● What needs to be done: In the entries below, find the line with "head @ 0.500" and the line with "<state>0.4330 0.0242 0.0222", then retype both and everything between them exactly. Do not copy the pictures.

------------------------

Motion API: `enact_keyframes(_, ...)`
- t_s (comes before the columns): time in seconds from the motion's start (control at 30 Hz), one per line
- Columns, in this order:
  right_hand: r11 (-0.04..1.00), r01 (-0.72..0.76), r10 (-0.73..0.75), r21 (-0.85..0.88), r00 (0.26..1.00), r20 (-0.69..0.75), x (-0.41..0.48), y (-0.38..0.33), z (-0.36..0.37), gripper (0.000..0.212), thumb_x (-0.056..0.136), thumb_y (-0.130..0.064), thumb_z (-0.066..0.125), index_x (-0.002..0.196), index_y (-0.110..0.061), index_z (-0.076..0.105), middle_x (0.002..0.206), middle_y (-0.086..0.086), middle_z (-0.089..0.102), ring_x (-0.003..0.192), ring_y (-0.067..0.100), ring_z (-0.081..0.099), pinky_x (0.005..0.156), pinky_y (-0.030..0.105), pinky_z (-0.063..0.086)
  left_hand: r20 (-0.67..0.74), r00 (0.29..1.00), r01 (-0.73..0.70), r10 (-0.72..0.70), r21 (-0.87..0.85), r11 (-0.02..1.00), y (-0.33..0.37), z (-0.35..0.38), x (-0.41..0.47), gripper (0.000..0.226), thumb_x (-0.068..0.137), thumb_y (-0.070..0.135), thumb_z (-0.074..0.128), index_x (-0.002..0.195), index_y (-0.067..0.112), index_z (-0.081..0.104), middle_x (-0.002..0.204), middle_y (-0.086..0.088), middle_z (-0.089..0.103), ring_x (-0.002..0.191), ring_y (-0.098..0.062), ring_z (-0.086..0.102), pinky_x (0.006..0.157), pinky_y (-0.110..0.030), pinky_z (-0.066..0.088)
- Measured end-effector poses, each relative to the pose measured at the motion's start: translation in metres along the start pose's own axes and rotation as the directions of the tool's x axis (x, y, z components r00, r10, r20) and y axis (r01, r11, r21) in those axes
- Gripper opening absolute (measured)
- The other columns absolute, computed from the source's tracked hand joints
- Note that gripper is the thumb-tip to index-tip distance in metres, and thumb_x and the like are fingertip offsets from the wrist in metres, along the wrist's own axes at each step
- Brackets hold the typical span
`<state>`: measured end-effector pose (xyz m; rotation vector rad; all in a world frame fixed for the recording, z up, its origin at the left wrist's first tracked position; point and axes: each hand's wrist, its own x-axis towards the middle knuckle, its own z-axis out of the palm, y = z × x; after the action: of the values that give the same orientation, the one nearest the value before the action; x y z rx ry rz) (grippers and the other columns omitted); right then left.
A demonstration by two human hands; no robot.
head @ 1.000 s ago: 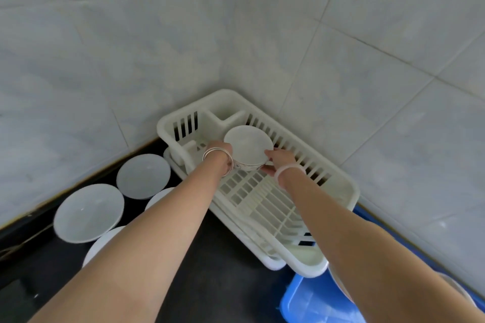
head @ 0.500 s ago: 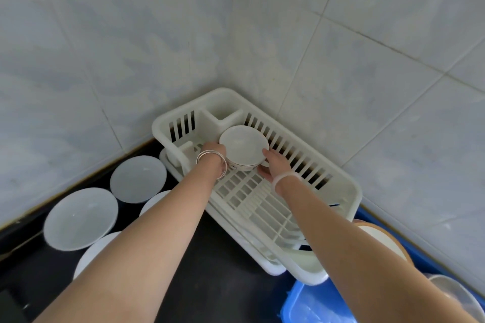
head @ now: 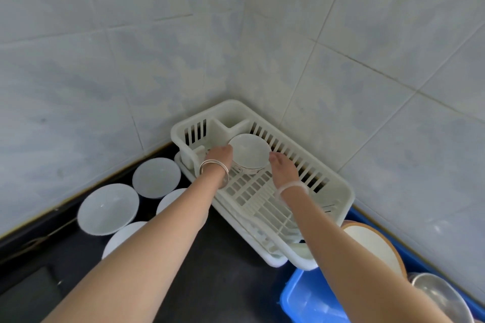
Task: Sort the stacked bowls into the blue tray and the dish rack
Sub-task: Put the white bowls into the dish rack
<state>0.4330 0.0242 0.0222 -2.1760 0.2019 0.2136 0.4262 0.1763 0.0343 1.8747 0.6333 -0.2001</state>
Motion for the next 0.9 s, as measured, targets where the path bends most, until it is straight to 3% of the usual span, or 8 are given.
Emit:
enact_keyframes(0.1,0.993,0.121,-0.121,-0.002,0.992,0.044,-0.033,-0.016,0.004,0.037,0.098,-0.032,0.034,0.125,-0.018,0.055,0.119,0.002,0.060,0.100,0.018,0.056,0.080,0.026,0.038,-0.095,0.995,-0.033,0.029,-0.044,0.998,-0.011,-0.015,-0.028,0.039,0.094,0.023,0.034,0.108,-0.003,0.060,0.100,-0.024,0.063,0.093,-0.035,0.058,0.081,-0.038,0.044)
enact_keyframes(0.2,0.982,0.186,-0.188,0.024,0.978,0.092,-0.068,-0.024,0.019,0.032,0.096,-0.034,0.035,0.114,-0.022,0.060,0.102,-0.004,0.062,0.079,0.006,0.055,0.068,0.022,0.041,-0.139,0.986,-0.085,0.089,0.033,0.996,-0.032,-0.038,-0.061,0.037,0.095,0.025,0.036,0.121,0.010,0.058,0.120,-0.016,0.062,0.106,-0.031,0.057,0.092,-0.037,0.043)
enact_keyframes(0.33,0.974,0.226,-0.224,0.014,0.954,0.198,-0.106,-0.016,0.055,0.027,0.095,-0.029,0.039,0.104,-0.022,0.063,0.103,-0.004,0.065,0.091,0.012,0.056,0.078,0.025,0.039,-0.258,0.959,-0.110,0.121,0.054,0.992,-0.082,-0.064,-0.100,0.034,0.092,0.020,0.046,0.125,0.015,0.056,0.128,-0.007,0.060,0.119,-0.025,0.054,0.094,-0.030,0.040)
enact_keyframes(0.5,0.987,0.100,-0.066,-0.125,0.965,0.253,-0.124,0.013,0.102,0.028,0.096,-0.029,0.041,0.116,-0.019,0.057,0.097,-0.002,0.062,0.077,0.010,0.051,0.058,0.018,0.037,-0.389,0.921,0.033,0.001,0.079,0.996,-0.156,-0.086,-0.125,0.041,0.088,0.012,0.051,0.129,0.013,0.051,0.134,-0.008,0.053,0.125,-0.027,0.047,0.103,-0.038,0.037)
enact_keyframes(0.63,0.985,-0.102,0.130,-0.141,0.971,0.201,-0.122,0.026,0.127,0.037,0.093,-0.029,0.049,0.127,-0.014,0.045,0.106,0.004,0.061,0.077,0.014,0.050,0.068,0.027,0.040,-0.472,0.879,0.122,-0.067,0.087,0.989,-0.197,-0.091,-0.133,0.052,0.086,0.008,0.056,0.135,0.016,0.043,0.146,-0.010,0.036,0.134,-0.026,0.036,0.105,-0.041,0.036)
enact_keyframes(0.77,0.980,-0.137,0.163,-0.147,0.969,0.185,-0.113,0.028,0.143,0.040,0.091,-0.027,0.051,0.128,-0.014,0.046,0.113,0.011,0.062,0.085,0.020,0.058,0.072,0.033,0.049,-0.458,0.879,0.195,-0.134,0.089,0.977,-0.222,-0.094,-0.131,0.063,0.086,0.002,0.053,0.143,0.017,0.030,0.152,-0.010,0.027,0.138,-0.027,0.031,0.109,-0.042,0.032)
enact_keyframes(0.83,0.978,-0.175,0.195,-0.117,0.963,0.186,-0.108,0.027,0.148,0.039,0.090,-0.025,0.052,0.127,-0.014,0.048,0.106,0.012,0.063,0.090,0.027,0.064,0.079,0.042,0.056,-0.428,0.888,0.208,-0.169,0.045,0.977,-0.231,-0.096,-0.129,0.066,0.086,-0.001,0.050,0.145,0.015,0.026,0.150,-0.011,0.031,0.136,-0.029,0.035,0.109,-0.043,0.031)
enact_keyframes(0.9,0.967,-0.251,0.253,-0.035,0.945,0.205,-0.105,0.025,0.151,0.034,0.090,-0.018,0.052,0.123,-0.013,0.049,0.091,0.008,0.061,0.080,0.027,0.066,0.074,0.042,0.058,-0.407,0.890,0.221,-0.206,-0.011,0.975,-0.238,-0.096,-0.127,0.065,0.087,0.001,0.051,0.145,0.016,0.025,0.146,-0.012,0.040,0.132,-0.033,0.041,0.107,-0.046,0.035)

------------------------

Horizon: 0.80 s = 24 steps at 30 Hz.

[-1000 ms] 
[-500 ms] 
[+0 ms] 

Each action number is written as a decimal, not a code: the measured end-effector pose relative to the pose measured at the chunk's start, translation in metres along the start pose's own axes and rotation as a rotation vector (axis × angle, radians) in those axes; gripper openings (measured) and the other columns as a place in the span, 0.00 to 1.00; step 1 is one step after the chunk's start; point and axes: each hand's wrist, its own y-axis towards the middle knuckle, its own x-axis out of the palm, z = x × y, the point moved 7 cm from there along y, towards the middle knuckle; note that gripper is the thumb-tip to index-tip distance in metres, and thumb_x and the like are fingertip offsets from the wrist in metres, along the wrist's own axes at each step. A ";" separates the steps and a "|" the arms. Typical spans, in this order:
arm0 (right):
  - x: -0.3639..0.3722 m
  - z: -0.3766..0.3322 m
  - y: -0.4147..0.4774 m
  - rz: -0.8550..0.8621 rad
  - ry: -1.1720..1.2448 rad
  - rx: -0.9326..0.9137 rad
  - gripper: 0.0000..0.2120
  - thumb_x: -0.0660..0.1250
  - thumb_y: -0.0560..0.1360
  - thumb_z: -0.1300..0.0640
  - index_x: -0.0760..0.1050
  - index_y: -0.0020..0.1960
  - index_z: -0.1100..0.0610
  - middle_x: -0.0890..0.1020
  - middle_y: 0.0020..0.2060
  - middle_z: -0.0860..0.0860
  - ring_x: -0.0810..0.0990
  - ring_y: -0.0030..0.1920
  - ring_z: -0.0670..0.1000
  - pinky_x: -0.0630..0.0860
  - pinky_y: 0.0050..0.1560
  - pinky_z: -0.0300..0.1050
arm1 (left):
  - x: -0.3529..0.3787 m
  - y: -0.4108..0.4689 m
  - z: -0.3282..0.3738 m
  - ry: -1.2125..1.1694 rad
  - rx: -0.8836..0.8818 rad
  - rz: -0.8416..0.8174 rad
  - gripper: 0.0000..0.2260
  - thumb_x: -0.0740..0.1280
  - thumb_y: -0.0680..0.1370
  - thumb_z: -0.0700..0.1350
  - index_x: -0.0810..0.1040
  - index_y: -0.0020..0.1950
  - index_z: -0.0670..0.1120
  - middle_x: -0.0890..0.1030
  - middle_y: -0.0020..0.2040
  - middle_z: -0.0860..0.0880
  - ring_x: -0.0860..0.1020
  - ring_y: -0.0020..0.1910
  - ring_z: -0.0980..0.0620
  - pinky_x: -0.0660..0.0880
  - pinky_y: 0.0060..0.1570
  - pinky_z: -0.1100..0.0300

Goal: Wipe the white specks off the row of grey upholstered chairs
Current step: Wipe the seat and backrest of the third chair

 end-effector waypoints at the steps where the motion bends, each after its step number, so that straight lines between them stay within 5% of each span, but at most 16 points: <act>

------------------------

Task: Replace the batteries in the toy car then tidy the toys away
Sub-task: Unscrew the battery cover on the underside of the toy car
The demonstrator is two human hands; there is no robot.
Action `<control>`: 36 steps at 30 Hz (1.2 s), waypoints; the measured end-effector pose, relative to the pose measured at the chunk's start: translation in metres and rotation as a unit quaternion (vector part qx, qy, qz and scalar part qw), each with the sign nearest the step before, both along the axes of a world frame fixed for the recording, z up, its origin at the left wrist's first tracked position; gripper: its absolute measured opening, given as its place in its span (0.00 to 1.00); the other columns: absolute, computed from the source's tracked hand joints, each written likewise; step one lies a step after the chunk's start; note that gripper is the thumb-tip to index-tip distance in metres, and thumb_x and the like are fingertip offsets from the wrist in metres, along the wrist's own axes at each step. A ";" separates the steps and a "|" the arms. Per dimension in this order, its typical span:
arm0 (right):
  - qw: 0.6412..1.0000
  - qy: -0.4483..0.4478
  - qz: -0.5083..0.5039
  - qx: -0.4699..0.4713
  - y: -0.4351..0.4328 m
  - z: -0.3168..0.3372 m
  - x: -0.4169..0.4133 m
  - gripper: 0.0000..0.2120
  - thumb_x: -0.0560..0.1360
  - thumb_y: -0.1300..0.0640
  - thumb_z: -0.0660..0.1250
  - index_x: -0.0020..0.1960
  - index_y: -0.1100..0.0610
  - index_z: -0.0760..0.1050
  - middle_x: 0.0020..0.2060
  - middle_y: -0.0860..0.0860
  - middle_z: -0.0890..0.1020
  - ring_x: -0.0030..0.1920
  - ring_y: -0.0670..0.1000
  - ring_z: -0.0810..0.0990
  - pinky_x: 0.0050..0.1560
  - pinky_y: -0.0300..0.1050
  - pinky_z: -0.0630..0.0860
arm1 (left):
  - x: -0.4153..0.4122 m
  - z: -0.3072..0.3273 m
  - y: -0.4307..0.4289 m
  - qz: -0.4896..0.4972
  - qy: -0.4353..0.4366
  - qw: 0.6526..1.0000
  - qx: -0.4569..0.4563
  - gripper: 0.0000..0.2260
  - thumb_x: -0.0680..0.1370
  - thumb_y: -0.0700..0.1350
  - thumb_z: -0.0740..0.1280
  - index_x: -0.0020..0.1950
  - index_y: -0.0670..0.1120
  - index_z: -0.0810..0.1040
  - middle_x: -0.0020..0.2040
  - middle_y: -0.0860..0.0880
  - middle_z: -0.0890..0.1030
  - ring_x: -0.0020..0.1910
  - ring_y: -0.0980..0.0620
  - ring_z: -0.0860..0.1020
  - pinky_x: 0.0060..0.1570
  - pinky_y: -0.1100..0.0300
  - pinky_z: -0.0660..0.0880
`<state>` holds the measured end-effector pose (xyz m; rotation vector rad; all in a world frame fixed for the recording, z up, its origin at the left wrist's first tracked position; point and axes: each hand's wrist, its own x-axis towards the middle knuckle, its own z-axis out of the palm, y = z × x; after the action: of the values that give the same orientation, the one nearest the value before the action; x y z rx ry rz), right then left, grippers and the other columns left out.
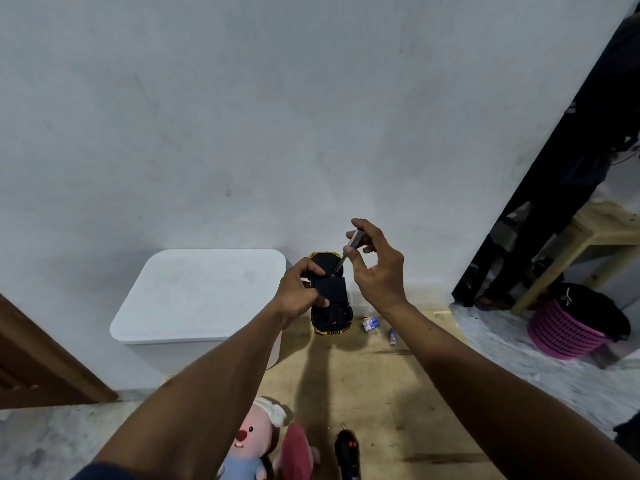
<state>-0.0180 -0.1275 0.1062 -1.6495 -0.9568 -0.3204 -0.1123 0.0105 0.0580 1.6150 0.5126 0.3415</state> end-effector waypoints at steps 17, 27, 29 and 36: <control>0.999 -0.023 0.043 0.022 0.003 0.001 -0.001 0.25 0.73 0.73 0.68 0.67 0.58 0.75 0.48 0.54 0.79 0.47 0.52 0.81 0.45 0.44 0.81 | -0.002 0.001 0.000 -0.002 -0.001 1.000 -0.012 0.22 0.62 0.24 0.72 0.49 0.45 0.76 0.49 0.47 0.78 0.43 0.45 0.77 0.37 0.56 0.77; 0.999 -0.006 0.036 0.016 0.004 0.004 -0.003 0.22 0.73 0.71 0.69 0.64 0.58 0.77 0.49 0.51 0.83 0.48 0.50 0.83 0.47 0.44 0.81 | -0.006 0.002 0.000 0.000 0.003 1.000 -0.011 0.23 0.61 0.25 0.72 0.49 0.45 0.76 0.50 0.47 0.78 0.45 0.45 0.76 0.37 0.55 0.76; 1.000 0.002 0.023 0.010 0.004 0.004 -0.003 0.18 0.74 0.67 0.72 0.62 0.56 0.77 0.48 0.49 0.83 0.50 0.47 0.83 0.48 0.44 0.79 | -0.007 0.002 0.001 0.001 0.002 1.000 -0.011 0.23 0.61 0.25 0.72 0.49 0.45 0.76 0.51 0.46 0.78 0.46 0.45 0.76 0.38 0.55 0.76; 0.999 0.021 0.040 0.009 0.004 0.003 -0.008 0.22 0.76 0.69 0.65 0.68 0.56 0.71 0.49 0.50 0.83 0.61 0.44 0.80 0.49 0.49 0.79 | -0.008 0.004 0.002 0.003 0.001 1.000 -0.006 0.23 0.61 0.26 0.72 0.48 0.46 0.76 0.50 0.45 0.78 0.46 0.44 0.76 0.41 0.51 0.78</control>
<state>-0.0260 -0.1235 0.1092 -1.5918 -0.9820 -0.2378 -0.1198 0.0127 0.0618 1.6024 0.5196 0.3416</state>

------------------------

● Response to the exercise:
head @ 0.500 s ago: 
head @ now: 
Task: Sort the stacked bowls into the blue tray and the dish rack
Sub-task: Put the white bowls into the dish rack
<state>0.4330 0.0242 0.0222 -2.1760 0.2019 0.2136 0.4262 0.1763 0.0343 1.8747 0.6333 -0.2001</state>

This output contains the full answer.